Adding a row to a DataFrame

Tomas Lycken

unread,

May 26, 2014, 11:59:28 AM5/26/14

to julia...@googlegroups.com

I'm probably just being incredibly daft, but I can't figure out how to add a new row to a DataFrame.

Basically, I have a bunch of data sets for which I want to perform some calculations - lets say the mean and standard deviation of something - each dataset corresponding to some named category of data. So I do the following to construct my new DataFrame

julia> measures = DataFrame()

julia> measures[:Mean] = Float64[]

julia> measures[:StdDev] = Float64[]

julia> measures[:Category] = Symbol[]

Now, I want to add some values that are the results of a calculation on a different data set, and I try this:

julia> push!(psispread, [1.0,0.1,:Fake])

ERROR: no method push!(DataFrame, Array{Any,1})

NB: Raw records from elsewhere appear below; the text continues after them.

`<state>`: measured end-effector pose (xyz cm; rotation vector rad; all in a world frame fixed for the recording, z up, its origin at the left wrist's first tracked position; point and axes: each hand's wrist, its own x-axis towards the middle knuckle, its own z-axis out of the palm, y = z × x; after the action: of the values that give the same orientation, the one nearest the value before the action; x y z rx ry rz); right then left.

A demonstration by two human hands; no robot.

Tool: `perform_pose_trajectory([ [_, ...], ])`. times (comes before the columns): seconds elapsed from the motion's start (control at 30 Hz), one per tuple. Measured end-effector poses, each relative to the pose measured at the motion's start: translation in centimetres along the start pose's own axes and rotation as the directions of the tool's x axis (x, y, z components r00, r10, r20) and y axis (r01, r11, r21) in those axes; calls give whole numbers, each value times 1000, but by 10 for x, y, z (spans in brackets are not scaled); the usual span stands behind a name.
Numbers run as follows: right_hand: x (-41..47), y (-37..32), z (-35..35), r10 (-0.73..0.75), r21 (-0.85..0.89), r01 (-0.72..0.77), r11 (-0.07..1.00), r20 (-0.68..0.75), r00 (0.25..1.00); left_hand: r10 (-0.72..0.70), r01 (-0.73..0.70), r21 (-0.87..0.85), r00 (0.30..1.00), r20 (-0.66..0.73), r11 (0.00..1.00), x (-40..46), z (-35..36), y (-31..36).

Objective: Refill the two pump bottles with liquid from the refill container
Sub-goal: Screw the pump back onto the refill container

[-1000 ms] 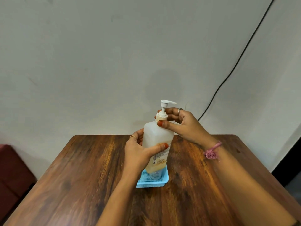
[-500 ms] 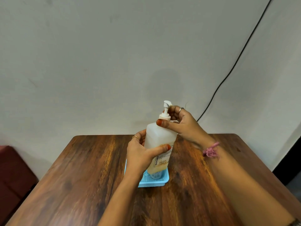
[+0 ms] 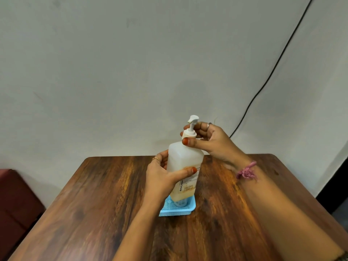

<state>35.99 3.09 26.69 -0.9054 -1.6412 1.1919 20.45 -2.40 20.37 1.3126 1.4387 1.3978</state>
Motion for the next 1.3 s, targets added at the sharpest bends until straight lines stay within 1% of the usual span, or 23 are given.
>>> perform_pose_trajectory([
  [0.37,-1,-5,-4,-13,-34,17,999,100,995,6,-6,11,1000,-22,1000,1,0,-2],
  [0.43,1,-2,-4,-17,-67,23,998,80,997,10,-10,12,999,-30,1000,1,0,-1],
  [0.57,1,3,-2,-35,-157,34,987,-2,999,18,-17,20,999,-40,1000,1,3,-3],
  [0.63,2,4,-4,-43,-195,42,980,-1,999,19,-19,13,999,-38,1000,0,4,-3],
  [0.7,2,3,-9,-33,-168,42,985,51,998,14,-14,2,999,-33,1000,0,5,-3],
  [0.8,2,-4,-16,-17,-102,35,994,171,985,10,-10,8,999,-34,1000,2,5,-4],
  [0.87,2,-8,-18,-28,-142,58,988,201,979,11,-10,17,999,-41,1000,3,4,-5],
  [0.9,3,-7,-17,-46,-175,78,982,182,982,10,-9,21,999,-42,1000,3,4,-5],
  [0.97,5,-4,-12,-88,-222,102,970,76,993,5,-4,21,999,-39,1000,3,4,-6],
  [1.03,7,1,-6,-89,-235,82,969,-20,996,4,-4,18,999,-32,1000,3,4,-7],
  [1.07,8,3,-5,-72,-238,65,969,-20,997,5,-5,20,1000,-28,1000,3,4,-7],
  [1.1,8,5,-7,-46,-227,49,973,17,999,7,-6,21,1000,-24,1000,3,4,-7],
  [1.17,5,4,-15,24,-135,-4,991,147,989,10,-10,16,1000,-20,1000,3,3,-7],
  [1.2,3,2,-18,38,-73,-23,997,201,979,14,-13,14,1000,-19,1000,4,3,-6],
  [1.23,2,1,-19,27,-41,-18,999,226,974,18,-18,15,1000,-19,1000,5,2,-6],
  [1.27,2,1,-17,2,-46,8,999,208,978,21,-20,16,1000,-19,1000,5,2,-6],
  [1.3,3,2,-12,-22,-73,33,997,144,989,22,-21,16,1000,-19,1000,5,1,-6],
])
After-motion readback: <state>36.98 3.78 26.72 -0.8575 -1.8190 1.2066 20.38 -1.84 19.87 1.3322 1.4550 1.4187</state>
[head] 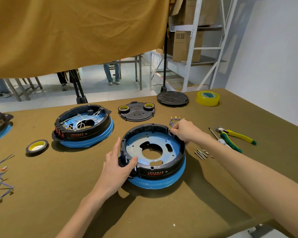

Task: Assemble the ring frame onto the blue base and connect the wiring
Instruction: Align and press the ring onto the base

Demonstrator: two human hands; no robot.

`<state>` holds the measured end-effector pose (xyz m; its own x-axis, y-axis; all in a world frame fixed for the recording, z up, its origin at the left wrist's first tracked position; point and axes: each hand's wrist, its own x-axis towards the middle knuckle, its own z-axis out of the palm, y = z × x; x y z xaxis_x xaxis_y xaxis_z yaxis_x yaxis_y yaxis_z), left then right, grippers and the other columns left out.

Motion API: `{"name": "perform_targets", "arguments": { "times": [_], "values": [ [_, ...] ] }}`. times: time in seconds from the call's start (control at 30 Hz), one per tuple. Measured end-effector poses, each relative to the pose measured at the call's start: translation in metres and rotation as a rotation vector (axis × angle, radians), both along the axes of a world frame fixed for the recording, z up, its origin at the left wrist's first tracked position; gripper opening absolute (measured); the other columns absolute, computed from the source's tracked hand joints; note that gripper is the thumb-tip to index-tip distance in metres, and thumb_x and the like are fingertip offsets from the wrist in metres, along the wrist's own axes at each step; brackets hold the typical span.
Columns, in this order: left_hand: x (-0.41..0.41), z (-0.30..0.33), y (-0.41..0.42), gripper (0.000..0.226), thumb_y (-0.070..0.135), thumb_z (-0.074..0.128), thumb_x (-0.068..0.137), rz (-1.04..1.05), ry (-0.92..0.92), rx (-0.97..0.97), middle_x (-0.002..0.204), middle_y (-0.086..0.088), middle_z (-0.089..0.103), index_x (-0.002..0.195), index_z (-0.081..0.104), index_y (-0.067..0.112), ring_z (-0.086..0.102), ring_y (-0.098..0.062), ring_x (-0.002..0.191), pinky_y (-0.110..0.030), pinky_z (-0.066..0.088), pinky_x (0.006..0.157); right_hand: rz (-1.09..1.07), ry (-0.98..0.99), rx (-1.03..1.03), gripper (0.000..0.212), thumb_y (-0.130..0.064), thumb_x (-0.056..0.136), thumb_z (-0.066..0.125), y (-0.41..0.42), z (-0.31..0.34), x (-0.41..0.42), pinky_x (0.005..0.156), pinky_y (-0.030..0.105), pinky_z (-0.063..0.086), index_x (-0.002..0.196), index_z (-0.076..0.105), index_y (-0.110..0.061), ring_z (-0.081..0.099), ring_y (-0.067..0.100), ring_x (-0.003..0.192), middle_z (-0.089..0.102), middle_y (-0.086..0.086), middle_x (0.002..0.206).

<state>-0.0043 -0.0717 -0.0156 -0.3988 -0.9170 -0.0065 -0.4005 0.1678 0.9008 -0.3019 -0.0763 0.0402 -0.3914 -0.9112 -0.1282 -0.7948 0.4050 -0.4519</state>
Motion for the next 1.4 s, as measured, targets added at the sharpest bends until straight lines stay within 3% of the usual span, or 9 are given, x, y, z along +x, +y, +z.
{"name": "perform_targets", "arguments": {
  "times": [0.17,0.27,0.37,0.53,0.67,0.87,1.1,1.3,1.4],
  "values": [
    [-0.003,-0.006,0.015,0.098,0.08,0.065,0.07,0.003,0.011,-0.02,0.138,0.006,0.028,0.151,0.014,0.058,0.039,-0.014,0.129,-0.041,0.038,0.114,0.069,-0.057,-0.107,0.029,-0.031,0.107,0.053,-0.013,-0.003,0.001,0.062,0.029,0.052,0.095,0.075,-0.017,0.064,0.022,0.084,0.074,0.001,0.099],
    [-0.001,-0.005,0.02,0.079,0.082,0.058,0.076,0.029,-0.021,-0.032,0.132,0.006,0.03,0.142,0.021,0.059,0.048,-0.017,0.122,-0.04,0.047,0.108,0.086,-0.093,-0.136,0.033,-0.037,0.104,0.056,-0.017,0.002,0.006,0.086,0.035,0.055,0.122,0.071,-0.014,0.063,0.022,0.105,0.07,0.006,0.125],
    [0.002,-0.004,0.014,0.051,0.071,0.052,0.09,0.147,-0.119,-0.276,0.126,0.007,0.032,0.133,0.041,0.048,0.042,-0.017,0.124,-0.037,0.039,0.104,0.031,-0.099,-0.152,0.056,-0.05,0.102,0.055,-0.011,0.004,0.004,0.099,0.042,0.051,0.134,0.061,-0.005,0.061,0.028,0.116,0.065,0.012,0.132],
    [-0.014,0.017,-0.013,0.037,0.046,0.058,0.098,0.044,-0.138,-0.653,0.131,0.01,0.052,0.13,0.063,0.028,0.04,-0.007,0.128,-0.031,0.034,0.108,-0.037,-0.103,0.028,0.062,-0.06,0.102,0.045,0.008,0.006,-0.011,0.062,0.034,0.062,0.108,0.066,-0.002,0.073,0.024,0.075,0.075,0.013,0.092],
    [-0.03,0.018,-0.027,0.041,0.05,0.039,0.105,-0.207,-0.375,-0.668,0.141,0.015,0.058,0.137,0.06,0.034,0.041,-0.001,0.137,-0.035,0.017,0.123,0.016,-0.148,0.127,0.047,-0.047,0.106,0.048,0.014,0.0,-0.011,0.065,0.034,0.064,0.109,0.066,-0.003,0.077,0.023,0.071,0.077,0.014,0.093],
    [-0.03,0.006,-0.006,0.078,0.066,-0.003,0.099,-0.176,-0.604,-0.722,0.139,0.02,0.059,0.138,0.059,0.039,0.044,-0.002,0.136,-0.043,0.012,0.126,0.119,-0.148,0.022,0.038,-0.044,0.104,0.054,-0.01,-0.002,-0.013,0.048,0.016,0.046,0.089,0.074,-0.015,0.064,0.01,0.058,0.069,-0.001,0.073],
    [-0.031,0.013,0.006,0.092,0.079,-0.007,0.09,-0.279,-0.729,-0.705,0.15,0.013,0.054,0.151,0.046,0.034,0.047,-0.013,0.14,-0.037,0.034,0.114,0.199,-0.103,-0.058,0.05,-0.041,0.104,0.057,-0.042,-0.006,0.006,0.062,0.032,0.034,0.103,0.072,0.006,0.043,0.021,0.069,0.05,0.008,0.075],
    [-0.034,0.014,0.002,0.095,0.083,-0.007,0.088,-0.275,-0.767,-0.785,0.108,0.007,0.074,0.12,0.066,0.032,0.066,-0.015,0.098,-0.035,0.047,0.084,0.228,-0.066,-0.041,0.053,-0.04,0.106,0.051,-0.044,-0.003,0.004,0.065,0.036,0.04,0.114,0.067,0.009,0.048,0.029,0.072,0.056,0.024,0.081],
    [-0.033,0.014,0.001,0.095,0.084,-0.007,0.088,-0.265,-0.767,-0.777,0.099,0.007,0.073,0.114,0.067,0.031,0.065,-0.014,0.09,-0.034,0.049,0.078,0.232,-0.056,-0.035,0.048,-0.04,0.106,0.05,-0.045,0.001,0.007,0.085,0.049,0.054,0.115,0.07,0.002,0.065,0.039,0.096,0.072,0.022,0.104]
  ]
}}
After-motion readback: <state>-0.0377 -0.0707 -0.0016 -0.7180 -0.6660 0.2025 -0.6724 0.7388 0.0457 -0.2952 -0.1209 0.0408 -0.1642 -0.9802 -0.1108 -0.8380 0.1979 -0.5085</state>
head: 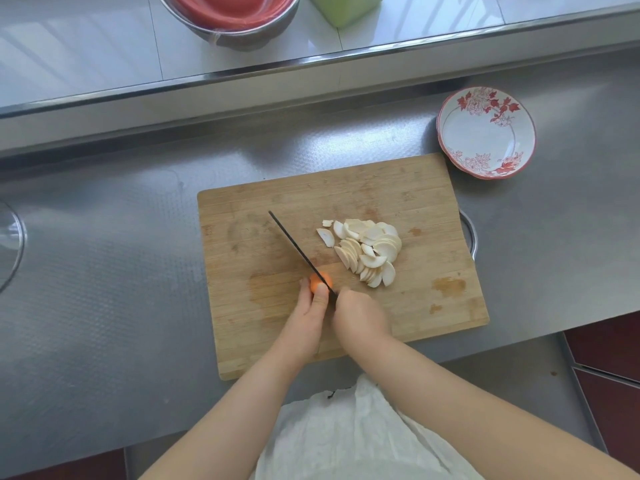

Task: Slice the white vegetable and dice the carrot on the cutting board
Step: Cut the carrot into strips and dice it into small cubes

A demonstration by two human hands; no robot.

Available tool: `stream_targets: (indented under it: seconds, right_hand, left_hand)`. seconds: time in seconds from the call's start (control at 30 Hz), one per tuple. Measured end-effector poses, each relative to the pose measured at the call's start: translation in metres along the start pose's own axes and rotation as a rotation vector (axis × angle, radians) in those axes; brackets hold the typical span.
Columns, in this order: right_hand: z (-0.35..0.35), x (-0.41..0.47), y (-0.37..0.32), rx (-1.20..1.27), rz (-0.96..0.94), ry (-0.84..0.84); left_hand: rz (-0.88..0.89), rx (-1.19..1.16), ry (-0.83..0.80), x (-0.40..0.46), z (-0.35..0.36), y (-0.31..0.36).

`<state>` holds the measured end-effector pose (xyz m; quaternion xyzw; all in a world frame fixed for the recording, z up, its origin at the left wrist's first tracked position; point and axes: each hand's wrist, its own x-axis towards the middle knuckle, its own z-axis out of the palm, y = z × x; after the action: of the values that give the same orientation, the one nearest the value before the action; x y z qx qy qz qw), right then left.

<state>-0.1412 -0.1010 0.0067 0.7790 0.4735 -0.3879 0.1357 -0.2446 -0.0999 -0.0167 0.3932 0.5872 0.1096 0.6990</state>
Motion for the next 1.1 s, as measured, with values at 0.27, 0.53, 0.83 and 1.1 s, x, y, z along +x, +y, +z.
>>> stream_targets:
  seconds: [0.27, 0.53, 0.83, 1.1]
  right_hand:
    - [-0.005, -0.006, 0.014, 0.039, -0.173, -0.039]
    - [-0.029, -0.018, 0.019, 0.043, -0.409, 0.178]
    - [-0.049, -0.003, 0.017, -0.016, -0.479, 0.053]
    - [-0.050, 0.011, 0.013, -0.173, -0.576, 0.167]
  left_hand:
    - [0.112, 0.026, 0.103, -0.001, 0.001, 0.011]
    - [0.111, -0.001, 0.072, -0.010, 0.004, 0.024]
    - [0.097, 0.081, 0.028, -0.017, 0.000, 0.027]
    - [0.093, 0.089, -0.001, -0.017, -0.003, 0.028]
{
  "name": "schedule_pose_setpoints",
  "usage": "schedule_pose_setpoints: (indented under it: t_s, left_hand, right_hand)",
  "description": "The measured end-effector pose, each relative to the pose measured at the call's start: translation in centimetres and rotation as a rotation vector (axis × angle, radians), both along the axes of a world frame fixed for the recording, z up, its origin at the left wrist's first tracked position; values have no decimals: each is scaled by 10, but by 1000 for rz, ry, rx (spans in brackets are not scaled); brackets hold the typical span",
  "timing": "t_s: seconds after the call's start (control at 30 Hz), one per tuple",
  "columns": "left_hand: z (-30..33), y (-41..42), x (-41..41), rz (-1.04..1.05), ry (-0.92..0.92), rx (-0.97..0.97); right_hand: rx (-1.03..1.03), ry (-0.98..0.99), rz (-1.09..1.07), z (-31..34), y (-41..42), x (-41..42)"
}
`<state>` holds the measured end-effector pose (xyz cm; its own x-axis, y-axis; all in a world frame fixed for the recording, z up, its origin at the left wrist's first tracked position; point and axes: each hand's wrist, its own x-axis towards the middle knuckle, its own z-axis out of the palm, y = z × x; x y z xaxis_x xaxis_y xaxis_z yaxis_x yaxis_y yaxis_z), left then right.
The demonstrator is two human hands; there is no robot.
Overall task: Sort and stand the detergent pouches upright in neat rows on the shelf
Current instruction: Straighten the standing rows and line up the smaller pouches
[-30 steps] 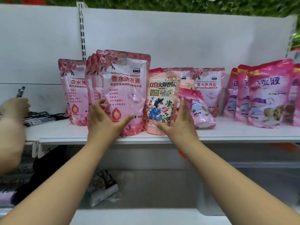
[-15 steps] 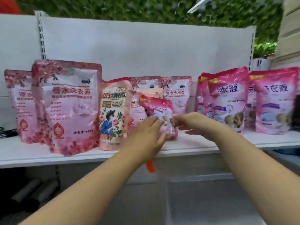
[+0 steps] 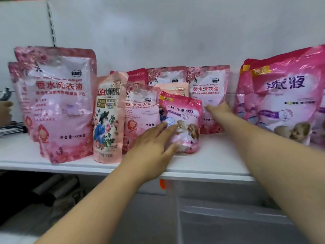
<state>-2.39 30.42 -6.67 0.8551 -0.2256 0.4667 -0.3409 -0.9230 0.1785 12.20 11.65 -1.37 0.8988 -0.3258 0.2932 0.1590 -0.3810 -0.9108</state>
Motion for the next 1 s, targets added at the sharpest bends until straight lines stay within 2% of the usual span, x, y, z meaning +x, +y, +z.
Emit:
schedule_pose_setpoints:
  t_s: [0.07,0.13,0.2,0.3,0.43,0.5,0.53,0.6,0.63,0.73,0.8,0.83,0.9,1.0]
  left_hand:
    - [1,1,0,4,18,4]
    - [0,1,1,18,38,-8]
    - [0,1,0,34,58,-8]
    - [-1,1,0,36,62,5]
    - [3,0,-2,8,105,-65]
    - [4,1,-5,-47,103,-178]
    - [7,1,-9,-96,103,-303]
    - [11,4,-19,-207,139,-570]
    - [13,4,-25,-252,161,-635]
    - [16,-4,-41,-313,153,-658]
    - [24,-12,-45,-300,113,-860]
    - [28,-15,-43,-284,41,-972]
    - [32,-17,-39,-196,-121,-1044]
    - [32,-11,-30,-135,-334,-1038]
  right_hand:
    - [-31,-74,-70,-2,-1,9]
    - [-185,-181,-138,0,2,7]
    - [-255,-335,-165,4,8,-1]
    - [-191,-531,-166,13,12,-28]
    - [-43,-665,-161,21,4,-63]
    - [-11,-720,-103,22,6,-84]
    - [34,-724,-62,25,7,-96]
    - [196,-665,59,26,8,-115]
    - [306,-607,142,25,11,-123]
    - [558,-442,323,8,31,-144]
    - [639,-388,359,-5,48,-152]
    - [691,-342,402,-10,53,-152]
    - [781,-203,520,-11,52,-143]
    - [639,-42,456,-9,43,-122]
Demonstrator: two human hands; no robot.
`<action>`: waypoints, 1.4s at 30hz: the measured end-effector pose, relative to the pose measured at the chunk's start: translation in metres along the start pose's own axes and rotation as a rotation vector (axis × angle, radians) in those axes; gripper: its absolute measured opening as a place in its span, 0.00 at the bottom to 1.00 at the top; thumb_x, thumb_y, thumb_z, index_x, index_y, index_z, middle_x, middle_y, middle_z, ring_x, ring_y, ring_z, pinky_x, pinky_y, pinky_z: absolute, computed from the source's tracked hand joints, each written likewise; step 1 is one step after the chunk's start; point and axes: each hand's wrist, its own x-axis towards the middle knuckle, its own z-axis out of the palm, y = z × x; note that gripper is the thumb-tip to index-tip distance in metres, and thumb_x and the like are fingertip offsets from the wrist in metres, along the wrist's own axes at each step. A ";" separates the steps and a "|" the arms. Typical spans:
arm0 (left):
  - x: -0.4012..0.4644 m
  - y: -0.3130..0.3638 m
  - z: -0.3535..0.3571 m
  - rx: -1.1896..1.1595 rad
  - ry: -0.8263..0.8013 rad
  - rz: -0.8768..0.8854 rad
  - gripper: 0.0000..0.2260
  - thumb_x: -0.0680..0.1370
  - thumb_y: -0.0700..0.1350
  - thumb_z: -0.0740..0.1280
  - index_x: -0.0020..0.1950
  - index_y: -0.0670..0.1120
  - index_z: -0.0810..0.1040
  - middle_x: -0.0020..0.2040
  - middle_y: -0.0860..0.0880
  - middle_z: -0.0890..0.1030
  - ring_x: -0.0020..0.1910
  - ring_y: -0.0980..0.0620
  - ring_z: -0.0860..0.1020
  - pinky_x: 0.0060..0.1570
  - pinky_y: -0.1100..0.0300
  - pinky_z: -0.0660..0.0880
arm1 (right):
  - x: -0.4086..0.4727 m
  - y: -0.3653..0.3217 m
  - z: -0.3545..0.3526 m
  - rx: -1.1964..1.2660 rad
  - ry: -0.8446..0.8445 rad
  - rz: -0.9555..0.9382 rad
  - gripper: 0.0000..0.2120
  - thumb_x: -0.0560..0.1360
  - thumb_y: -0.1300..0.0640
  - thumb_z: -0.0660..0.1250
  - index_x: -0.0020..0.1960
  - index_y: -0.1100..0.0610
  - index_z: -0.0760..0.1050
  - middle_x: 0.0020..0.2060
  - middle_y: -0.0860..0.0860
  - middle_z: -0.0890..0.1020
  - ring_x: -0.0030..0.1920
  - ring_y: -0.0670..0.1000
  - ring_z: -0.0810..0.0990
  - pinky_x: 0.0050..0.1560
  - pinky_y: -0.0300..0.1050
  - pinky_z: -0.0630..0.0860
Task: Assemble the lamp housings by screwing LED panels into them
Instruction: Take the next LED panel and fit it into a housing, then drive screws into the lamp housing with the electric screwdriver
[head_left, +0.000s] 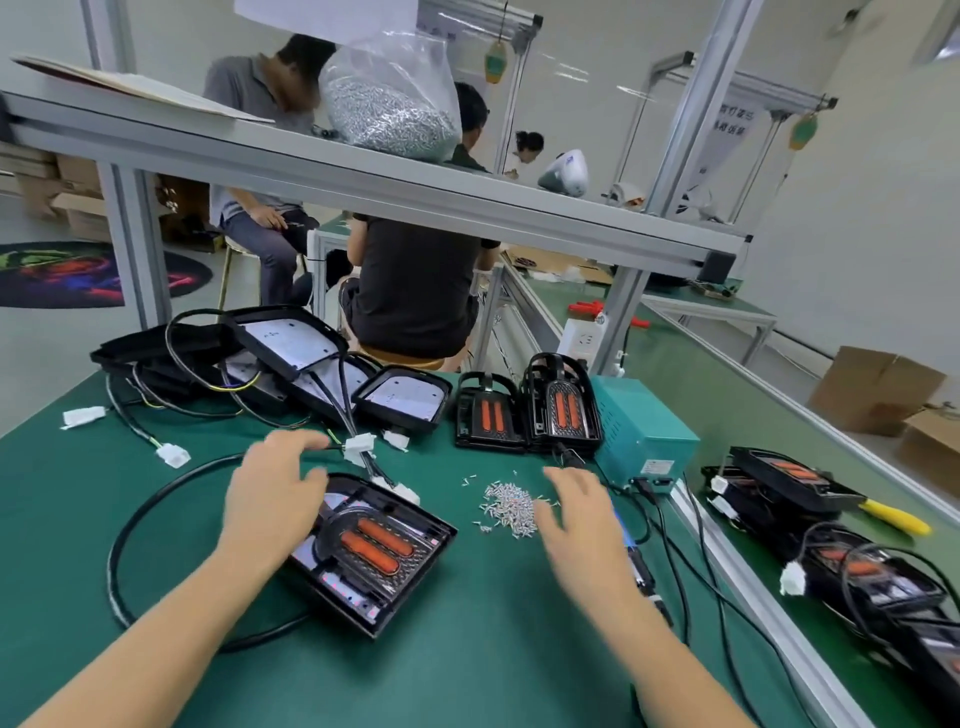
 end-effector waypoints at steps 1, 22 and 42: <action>0.005 0.014 0.004 -0.020 0.005 0.067 0.13 0.75 0.36 0.65 0.57 0.46 0.80 0.57 0.48 0.79 0.57 0.47 0.75 0.56 0.51 0.72 | 0.007 0.019 -0.006 -0.070 -0.019 0.109 0.19 0.81 0.57 0.60 0.71 0.59 0.68 0.66 0.53 0.71 0.65 0.52 0.69 0.63 0.43 0.65; 0.071 0.092 0.142 0.494 -0.600 0.215 0.05 0.73 0.44 0.71 0.48 0.45 0.83 0.46 0.48 0.82 0.45 0.46 0.80 0.46 0.55 0.78 | 0.041 0.078 0.010 -0.213 -0.236 0.472 0.21 0.75 0.48 0.66 0.62 0.58 0.67 0.57 0.54 0.73 0.51 0.53 0.73 0.47 0.43 0.68; 0.059 0.106 0.129 0.033 -0.481 0.218 0.07 0.72 0.38 0.65 0.34 0.46 0.78 0.33 0.52 0.79 0.37 0.50 0.78 0.41 0.57 0.78 | 0.048 0.081 -0.005 -0.144 -0.301 0.512 0.17 0.70 0.49 0.69 0.51 0.55 0.67 0.46 0.50 0.75 0.42 0.51 0.75 0.38 0.41 0.69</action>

julia> append!(psispread, [1.0,0.1,:Fake])

ERROR: no method append!(DataFrame, Array{Any,1})

julia> psispread[1,:] = [1.0,0.1,:Fake]

ERROR: BoundsError()

in setindex! at /home/tlycken/.julia/v0.3/DataArrays/src/dataarray.jl:764

in insert_single_entry! at /home/tlycken/.julia/v0.3/DataFrames/src/dataframe/dataframe.jl:410

in setindex! at /home/tlycken/.julia/v0.3/DataFrames/src/dataframe/dataframe.jl:521

Is there a nice and simple way to add a row to a DataFrame without having to do it one value at a time?

// T

John Myles White

unread,

May 26, 2014, 7:49:41 PM5/26/14

to julia...@googlegroups.com

You can append a one-row DataFrame to your existing DataFrame.

— John

Jason Solack

unread,

May 26, 2014, 9:08:57 PM5/26/14

to julia...@googlegroups.com

this works for me:

dfA = DataFrame(A=[1:10], B=[11:20])
dfB = DataFrame(A=11, B=21)
append!(dfA, dfB)

Kevin Squire

unread,

May 26, 2014, 11:14:24 PM5/26/14

to julia...@googlegroups.com

It shouldn't be that hard to make the array version work. I might give it a shot, unless that isn't desired.

Kevin

John Myles White

unread,

May 26, 2014, 11:19:16 PM5/26/14

to julia...@googlegroups.com

I’d not really opposed to it, but I’m also not super excited about it. It’s a redundant and non-obvious interface: I’ve seen people try to use both vectors and 1-row matrices to do this. That suggests to me there’s no clear right answer, so picking one way arbitrarily (appending only DataFrames to DataFrames) is pretty reasonable.

— John

Kevin Squire

unread,

May 26, 2014, 11:38:34 PM5/26/14

to julia...@googlegroups.com

So, the other argument is that, if the types fit, why not make it easy to append data to a DataFrame via any iterable? Constructing a DataFrame just to append it to another DataFrame and throw it away seems wasteful, especially since a new array is allocated for each column, and (I think) each array allocates space for 16 elements. That means we're allocating and throwing away, e.g., 128 bytes per Float64 column, just so we can append one number to the column.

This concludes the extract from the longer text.